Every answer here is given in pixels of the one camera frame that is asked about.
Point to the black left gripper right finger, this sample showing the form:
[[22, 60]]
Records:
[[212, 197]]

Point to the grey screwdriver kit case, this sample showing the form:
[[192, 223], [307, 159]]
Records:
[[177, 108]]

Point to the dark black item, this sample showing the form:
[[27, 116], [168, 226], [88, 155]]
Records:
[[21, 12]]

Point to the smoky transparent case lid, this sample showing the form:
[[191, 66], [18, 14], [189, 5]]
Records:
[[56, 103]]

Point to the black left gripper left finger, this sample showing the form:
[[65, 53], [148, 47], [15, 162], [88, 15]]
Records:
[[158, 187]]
┄┄┄┄┄┄┄┄┄┄
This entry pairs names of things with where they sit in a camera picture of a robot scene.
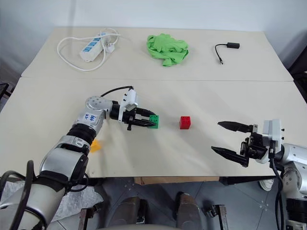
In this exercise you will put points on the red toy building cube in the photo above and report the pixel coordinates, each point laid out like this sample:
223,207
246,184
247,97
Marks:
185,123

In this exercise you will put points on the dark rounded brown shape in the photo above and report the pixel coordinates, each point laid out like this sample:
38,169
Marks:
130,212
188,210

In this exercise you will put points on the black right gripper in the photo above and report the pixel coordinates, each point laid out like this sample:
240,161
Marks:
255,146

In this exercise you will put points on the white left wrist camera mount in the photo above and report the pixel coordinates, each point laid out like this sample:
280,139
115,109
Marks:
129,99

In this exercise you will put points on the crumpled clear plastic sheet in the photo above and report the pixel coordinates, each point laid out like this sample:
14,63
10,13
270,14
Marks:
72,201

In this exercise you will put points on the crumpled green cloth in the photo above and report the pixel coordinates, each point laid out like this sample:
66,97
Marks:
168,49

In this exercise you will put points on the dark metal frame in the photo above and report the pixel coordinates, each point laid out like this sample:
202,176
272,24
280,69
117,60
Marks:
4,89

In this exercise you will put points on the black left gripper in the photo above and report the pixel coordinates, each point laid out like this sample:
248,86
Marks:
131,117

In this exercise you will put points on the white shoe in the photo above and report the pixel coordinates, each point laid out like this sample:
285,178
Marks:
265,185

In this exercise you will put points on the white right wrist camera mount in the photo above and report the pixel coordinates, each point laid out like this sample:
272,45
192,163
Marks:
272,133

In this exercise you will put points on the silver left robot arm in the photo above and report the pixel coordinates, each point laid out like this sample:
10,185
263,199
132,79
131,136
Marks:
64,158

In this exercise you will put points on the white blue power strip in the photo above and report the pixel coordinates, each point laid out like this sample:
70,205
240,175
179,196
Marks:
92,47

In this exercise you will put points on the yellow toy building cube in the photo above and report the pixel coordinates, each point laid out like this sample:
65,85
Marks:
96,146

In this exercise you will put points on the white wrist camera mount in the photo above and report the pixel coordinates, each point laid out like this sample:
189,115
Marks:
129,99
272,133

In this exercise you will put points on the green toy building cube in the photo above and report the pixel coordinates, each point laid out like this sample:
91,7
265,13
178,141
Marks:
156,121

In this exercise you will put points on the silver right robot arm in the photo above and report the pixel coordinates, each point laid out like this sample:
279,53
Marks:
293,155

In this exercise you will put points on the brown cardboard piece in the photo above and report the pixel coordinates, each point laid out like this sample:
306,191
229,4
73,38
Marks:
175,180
┄┄┄┄┄┄┄┄┄┄
### Task objective
Copy all lines of the listing above that contain the string "case".

### Answer section
Point to the grey screwdriver kit case, this sample showing the form:
Point to the smoky transparent case lid, this sample showing the form:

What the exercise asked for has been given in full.